'''

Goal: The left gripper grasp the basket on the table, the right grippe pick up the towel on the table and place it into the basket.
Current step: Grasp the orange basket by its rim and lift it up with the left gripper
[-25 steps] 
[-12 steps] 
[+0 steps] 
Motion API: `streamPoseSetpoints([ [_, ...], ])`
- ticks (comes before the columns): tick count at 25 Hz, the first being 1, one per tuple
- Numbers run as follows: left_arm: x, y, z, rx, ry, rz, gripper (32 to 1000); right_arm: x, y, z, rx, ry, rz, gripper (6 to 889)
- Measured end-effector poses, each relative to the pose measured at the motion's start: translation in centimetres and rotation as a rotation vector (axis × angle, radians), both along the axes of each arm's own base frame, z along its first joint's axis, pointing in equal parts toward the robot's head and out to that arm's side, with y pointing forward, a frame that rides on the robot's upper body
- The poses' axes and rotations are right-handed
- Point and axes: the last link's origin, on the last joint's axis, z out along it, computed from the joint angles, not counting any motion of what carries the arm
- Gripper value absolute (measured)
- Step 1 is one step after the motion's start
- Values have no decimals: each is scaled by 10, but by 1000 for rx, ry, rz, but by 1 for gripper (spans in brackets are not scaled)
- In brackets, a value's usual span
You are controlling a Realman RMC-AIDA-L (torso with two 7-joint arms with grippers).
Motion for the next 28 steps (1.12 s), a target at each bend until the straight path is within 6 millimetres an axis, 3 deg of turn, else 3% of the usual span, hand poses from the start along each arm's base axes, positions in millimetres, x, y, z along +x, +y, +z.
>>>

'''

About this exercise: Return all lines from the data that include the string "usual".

The completed task:
- In brackets, a value's usual span
Motion for the next 28 steps (1.12 s), a target at each bend until the straight path is within 6 millimetres an axis, 3 deg of turn, else 3% of the usual span, hand poses from the start along each arm's base axes, positions in millimetres, x, y, z along +x, +y, +z.

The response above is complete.